第32号 2015年6月 発行 聖ベネディクト女子修道院 

オブレートだより

私の宝物

 若葉が美しい季節の中でお過ごしの皆さま、いかがお過ごしでいらっしゃいますか。
日本の教会の典礼は、四季と共に変わる自然界と一致しているので、私たちの祈りを豊かにし、神様を思う時の助けとなります。

 2014年、2人の共同体の姉妹を見送りました。
入院する直前まで使用していたシスターの個室を整理・片づけながらいろいろ考えさせられました。
まず、皆さんの宝物はなんですか。どんな宝物をお持ちですか。

 1人のシスターの机の引き出しからきれいな小箱に入ったコロコロした石が数個出てきました。
どこかの川原か、道ばたから拾ったのか、それとも聖地の記念の石をいただいたのかなと思いながらも、私はただの石と分別し、修道院の建物周辺に敷き詰めている玉砂利の上にポイと捨てました。
あのシスターにとっては、恐らく大切にして思い入れのある石を、普通の石でしかないと見た私。
石だけでなく愛用しただろうと思われる物を処分したあと、あれで良かったのかなと、自己嫌悪に陥ります。
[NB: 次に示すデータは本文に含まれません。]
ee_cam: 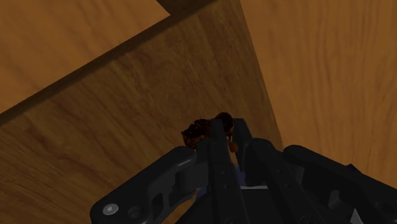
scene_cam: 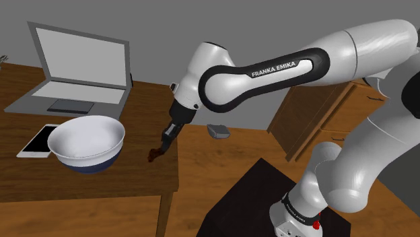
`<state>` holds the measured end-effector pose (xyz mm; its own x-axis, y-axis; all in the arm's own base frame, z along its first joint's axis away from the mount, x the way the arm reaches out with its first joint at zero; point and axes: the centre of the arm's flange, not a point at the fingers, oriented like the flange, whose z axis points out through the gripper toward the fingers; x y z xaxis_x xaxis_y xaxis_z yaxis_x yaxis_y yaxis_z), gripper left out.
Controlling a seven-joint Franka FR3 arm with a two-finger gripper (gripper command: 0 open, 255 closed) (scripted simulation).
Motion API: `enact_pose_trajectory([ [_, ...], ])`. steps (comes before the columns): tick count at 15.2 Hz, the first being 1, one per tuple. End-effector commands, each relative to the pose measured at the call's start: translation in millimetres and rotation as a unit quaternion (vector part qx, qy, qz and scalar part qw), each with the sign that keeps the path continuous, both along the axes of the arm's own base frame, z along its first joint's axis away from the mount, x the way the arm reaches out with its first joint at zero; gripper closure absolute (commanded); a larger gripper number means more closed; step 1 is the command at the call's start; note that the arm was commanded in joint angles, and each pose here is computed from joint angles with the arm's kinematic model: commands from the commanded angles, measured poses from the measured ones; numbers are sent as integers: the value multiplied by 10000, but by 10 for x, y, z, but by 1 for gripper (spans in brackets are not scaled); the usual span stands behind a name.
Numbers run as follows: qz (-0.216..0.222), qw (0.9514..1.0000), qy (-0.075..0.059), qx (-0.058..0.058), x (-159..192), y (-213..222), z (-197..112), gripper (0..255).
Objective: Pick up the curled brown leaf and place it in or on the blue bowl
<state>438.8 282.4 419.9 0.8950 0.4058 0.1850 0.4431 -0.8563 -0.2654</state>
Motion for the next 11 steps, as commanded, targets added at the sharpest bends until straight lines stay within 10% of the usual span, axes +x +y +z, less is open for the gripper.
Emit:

 私物を持たず、物への執着を捨てることを誓った私たちですが、昨今の物質主義・安易に物が手に入る時代の中で私物を持たない生き方は難しいものです。
「断捨離」の生活にはほど遠い私たちです。

 詩編では、神様の宝は、「イスラエル」と歌われています。
形のないもの、目に見えない宝物を探し続けたいものです。

 ところで私の宝物は、両親からもらった信仰です。